Dans la pratique, quelque soit l'aide au retour envisagée, on assiste encore à des cas de distributions collectives de mesures d'éloignement sans examen des situations individuelles, à des violences (le rapport Romeurope note un cas de marquage au tampon sur le bras !), à des expulsions sans respect de la procédure légale... Le respect des individus n'est pas toujours assuré.
Une solution par le travail ?
Face à des problèmes d'habitat et d'insertion sociale insolubles pour les Roms migrants et les pouvoirs publics français, pourquoi ne pas lever, ou du moins revoir, certains des obstacles administratifs à l'entrée sur le marché du travail ? Et donner ainsi aux migrants de bonne volonté, la possibilité de participer à leur insertion sociale. Parmi ces obstacles, on compte :
- l'accès limité à 150 métiers ouverts aux ressortissants des États européens soumis à des dispositions transitoires , auxquels peuvent prétendre uniquement les Roms de nationalité roumaine ou bulgare. Les Roms d'autres nationalités n'y ont pas accès ;
- la taxe à l'OFII (Office français de l'immigration et de l'intégration), due par les employeurs, pouvant aller, selon la durée du contrat, jusqu'à 60% du salaire mensuel versé, dans la limite de 2,5 fois le SMIC ;
- les demandes d'autorisation de travail, obligatoires jusqu'en 2014.
Parallèlement, les pouvoirs publics français pourraient encourager la Roumanie et la Bulgarie à s'engager, de leur côté, à créer des conditions favorables à l'emploi des Roms.
En attendant, comme le notent non sans ironie les auteurs de Roms de France, Roms en France [15] : dans des conditions de vie précaires, "tenir" est une activité en soi, non répertoriée, difficile à qualifier d'économique, mais qui occupe à plein temps . Mais elle n'est une solution ni pour les Roms migrants, ni pour les pouvoirs publics...
[1] Circulaires des 7 et 22 décembre 2006 relative à l'aide au retour volontaire ou humanitaire et aux modalités d'admission au séjour et d'éloignement des ressortissants roumains et bulgares.
[2] Rapport de la Commission au Parlement et au Conseil sur l'application de la directive 2004/38/CE relative au droit des citoyens de l'Union et des membres de leurs familles de circuler et de séjourner librement sur le territoire des Etats membres, 10 décembre 2008.
[3] Cf. Loi Besson, art 1.
[4] Voir le décalogue du Palais Bourbon, présenté et ratifié à l'Assemblée nationale le 8 avril 2009.
[5] Loi (Louis) Besson II, relative à l'accueil et à l'habitat des Gens du voyage du 5 juillet 2000.
[6] Emmanuel Aubin, La commune et les gens du voyage, 2009 , cité dans Roms de France, Roms en France, le peuple du voyage, Jean-Pierre Dacheux, Bernard Delemotte, Cédis Formation, éd. Passager clandestin, août 2010.

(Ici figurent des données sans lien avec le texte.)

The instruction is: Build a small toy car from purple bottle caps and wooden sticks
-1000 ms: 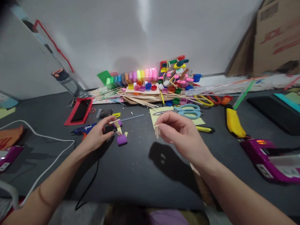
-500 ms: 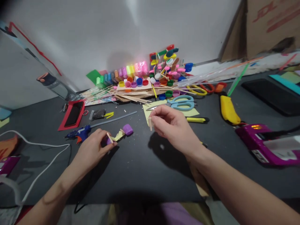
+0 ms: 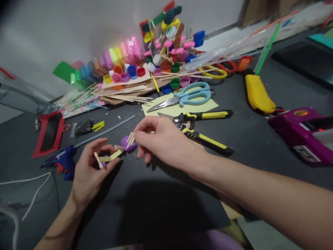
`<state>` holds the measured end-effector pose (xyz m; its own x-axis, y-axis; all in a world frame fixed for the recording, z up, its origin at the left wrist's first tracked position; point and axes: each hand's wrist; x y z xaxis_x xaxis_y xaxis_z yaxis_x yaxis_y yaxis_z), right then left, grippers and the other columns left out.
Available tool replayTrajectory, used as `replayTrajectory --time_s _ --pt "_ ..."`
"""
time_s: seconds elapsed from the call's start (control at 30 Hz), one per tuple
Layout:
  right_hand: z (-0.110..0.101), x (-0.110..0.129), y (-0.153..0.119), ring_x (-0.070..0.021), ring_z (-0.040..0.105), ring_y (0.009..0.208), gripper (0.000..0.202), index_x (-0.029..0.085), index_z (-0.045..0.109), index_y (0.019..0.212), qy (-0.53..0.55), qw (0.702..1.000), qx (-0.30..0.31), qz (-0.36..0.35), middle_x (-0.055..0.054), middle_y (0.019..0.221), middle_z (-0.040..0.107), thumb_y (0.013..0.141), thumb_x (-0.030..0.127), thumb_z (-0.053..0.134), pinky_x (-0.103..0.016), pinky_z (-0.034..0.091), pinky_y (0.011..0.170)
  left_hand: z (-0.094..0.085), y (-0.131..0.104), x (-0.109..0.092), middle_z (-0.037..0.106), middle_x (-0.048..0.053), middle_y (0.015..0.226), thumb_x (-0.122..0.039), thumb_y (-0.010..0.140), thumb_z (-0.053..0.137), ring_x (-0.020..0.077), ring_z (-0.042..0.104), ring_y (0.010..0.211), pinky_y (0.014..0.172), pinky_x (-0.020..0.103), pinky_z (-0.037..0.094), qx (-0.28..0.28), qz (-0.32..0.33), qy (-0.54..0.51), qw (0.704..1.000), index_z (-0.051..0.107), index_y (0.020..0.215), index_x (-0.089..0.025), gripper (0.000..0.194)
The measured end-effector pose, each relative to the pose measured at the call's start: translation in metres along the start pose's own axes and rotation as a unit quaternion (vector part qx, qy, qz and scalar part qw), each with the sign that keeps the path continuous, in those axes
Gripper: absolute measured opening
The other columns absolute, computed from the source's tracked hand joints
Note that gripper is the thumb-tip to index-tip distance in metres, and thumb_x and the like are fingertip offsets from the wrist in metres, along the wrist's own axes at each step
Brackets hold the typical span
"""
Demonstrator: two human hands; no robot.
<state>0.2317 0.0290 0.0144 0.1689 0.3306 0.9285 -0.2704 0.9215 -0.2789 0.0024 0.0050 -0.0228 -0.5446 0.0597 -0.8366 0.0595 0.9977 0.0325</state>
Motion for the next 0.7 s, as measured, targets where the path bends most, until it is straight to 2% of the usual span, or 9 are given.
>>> replayTrajectory --time_s 0.13,0.27,0.37,0.47,0.57,0.7 --pt "0.006 -0.016 0.009 -0.0081 0.056 0.038 0.01 0.017 0.057 0.073 0.038 0.997 -0.023 0.056 0.004 0.046 0.062 0.08 0.01 0.06 -0.015 0.047 0.039 0.005 -0.004 0.001 0.069 0.0 0.087 -0.022 0.076 0.075 0.0174 0.068 0.086 0.083 0.031 0.052 -0.007 0.015 -0.004 1.0 0.049 0.123 -0.024 0.053" --pt "0.006 -0.026 0.012 -0.0091 0.059 0.041 0.014 0.019 0.056 0.07 0.053 0.995 -0.059 0.059 0.006 0.046 0.059 0.076 0.008 0.062 -0.016 0.047 0.04 0.006 -0.007 0.0 0.071 0.001 0.092 -0.02 0.076 0.076 0.0177 0.068 0.089 0.083 0.032 0.052 0.011 0.007 -0.007 1.0 0.048 0.127 -0.026 0.059" --pt "0.004 -0.027 0.013 -0.0098 0.061 0.043 0.016 0.02 0.057 0.083 0.055 0.994 -0.073 0.053 0.009 0.052 0.059 0.076 0.006 0.06 -0.017 0.047 0.042 0.006 -0.006 -0.002 0.072 0.001 0.093 -0.021 0.075 0.078 0.0186 0.068 0.09 0.085 0.033 0.052 0.008 0.01 0.01 1.0 0.049 0.127 -0.026 0.059" --pt "0.001 -0.025 0.012 -0.0093 0.062 0.048 0.025 0.021 0.063 0.1 0.032 0.998 -0.058 0.021 0.008 0.059 0.061 0.08 0.007 0.058 -0.018 0.048 0.046 0.005 -0.006 -0.002 0.072 0.001 0.094 -0.022 0.076 0.078 0.0199 0.069 0.094 0.085 0.034 0.052 0.018 0.021 0.054 0.998 0.052 0.126 -0.027 0.057" --pt "-0.002 -0.023 0.01 -0.0103 0.062 0.055 0.015 0.021 0.069 0.091 -0.016 1.0 -0.024 0.002 0.004 0.06 0.064 0.085 0.011 0.059 -0.019 0.048 0.05 0.003 -0.007 -0.001 0.072 0.001 0.095 -0.023 0.078 0.077 0.0208 0.069 0.095 0.086 0.036 0.052 0.03 0.027 0.085 0.996 0.053 0.127 -0.029 0.055" --pt "-0.003 -0.022 0.009 -0.0105 0.061 0.056 0.009 0.021 0.069 0.083 -0.043 0.999 -0.028 -0.009 0.004 0.063 0.066 0.082 0.013 0.065 -0.02 0.048 0.052 -0.001 -0.008 -0.002 0.072 0.002 0.097 -0.023 0.081 0.076 0.0212 0.067 0.094 0.089 0.04 0.051 0.042 0.041 0.101 0.993 0.054 0.126 -0.031 0.05"
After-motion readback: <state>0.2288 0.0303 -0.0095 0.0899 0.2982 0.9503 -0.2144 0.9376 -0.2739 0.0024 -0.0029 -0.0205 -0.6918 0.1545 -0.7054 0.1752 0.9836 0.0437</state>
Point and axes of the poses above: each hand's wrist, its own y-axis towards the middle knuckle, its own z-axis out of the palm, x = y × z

[7] Pour les communes de moins de 5 000 habitants, c'est une obligation jurisprudentielle et non légale.
[8] Les Echos : Accueil des gens du voyage : le retard criant des communes (23/07/10).
[9] Source : La Gazette des Communes – Abécédaire pour tout savoir sur les Gens du voyage et les Collectivités
[10] Roms de France, Roms en France, Le peuple du voyage, op. cit.
[11] Association La Voix des Roms.
[12] Instaurée par la circulaire interministérielle du 7 décembre 2006, l'ARH consiste en un soutien financier disponible à tout étranger, y compris les ressortissants de l'Union Européenne, en situation de dénuement ou de grande précarité .
[13] Rapport sur la situation des Roms migrants en France, septembre 2010, Collectif national droits de l'homme Romeurope, p. 45.
[14] Depuis 2002-2004, le nombre de Roms roumains reste quasiment stable, autour de 12 000 personnes.
[15] Roms de France, Roms de France, Le peuple du voyage, op. cit.